Her ongoing public art project, 36.5 / a durational performance with the sea, has been performed and exhibited in Bass Harbor, ME (2013); Akumal Bay, Mexico (2014); San Francisco Bay, CA (2014); North Sea, Netherlands (2015), and Bay of Bengal, Bangladesh (2017) with partners Long Now Foundation, TAAK, de Appel, Oude Kerk, and Britto Arts Trust. Other work includes video-based public art installation Across an Empty Lot: a temporary memorial to the empty space, Harlem, NY (2016); Off-Broadway productions of A Summer Day, The Cherry Lane Theater, New York, NY (2012); and The Diary of a Teenage Girl, 3LD Art & Technology Center, New York, NY (2010).
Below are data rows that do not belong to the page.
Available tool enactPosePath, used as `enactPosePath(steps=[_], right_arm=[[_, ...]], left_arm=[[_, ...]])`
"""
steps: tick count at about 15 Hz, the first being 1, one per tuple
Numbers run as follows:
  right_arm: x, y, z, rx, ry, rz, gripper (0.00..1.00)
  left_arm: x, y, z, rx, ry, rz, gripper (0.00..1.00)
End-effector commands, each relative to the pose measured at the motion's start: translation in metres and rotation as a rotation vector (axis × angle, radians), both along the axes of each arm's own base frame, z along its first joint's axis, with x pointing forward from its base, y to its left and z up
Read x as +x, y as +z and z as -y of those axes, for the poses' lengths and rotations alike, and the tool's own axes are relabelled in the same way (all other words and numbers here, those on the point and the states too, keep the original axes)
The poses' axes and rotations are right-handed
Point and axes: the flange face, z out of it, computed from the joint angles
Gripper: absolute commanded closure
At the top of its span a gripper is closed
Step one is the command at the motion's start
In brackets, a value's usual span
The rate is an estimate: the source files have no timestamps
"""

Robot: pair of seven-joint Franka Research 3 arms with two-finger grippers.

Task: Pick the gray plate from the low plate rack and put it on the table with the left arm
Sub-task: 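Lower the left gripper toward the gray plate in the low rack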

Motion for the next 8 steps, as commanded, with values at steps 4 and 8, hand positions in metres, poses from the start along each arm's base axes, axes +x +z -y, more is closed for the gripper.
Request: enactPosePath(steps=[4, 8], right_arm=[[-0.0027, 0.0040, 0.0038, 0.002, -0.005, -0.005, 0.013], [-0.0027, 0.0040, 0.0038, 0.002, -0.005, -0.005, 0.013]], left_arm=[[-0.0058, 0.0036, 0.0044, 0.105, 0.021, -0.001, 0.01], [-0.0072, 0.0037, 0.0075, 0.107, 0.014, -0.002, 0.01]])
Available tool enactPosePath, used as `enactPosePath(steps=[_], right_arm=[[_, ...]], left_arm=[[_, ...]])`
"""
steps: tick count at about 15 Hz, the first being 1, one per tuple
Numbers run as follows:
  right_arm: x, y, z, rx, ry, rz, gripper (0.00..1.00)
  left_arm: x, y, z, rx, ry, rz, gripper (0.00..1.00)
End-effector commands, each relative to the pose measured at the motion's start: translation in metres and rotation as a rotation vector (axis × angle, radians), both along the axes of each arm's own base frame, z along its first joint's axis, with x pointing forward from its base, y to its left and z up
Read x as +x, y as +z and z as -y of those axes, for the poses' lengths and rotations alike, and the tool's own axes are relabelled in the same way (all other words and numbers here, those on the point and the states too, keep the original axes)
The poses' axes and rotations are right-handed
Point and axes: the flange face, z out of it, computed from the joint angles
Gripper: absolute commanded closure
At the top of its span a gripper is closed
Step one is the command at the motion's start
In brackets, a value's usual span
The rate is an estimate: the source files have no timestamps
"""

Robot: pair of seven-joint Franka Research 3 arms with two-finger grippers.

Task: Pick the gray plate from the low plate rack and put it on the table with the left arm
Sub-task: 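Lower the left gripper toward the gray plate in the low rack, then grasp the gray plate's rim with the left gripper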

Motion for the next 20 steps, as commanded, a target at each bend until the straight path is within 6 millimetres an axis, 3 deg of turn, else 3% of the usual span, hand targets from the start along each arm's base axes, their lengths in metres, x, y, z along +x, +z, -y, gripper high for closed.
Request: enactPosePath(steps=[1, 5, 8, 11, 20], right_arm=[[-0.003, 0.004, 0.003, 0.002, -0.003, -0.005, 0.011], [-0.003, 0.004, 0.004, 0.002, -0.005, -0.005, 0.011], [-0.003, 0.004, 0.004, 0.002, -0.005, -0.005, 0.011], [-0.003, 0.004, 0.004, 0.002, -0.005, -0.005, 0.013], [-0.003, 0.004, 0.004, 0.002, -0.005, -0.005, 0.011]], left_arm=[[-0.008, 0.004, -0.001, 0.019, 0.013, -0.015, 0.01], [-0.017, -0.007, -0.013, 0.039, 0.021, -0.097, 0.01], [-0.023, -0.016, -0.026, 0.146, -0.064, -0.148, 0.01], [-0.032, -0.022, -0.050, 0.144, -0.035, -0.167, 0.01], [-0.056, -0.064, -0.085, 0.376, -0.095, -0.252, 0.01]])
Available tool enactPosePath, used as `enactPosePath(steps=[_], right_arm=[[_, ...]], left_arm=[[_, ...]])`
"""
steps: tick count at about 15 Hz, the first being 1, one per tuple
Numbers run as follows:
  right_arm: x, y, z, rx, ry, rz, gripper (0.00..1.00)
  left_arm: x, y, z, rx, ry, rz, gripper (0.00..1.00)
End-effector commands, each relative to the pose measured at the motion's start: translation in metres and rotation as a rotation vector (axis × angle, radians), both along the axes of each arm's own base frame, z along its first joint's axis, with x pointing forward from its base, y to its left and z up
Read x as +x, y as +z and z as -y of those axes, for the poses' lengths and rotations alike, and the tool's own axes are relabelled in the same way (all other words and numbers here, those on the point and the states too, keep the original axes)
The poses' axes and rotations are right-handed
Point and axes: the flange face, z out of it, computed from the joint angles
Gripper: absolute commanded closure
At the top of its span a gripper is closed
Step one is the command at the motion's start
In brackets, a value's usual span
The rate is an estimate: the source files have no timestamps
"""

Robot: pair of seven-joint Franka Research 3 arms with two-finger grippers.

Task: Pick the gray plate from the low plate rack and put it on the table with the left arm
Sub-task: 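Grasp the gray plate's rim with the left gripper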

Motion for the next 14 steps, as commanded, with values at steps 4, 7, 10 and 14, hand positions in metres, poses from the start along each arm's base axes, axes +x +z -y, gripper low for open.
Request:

Her residencies and awards include Artist-in-Residence, Satellietgroep, The Hague, Netherlands (2015); Creative Climate Award, New York, NY (2015); and Artist-in-Residence, The Watermill Center, Water Mill, NY (2014). Sunde holds a B.A in Theater from UCLA and an M.F.A in Digital and Interdisciplinary Art Practice from City College of New York, CUNY.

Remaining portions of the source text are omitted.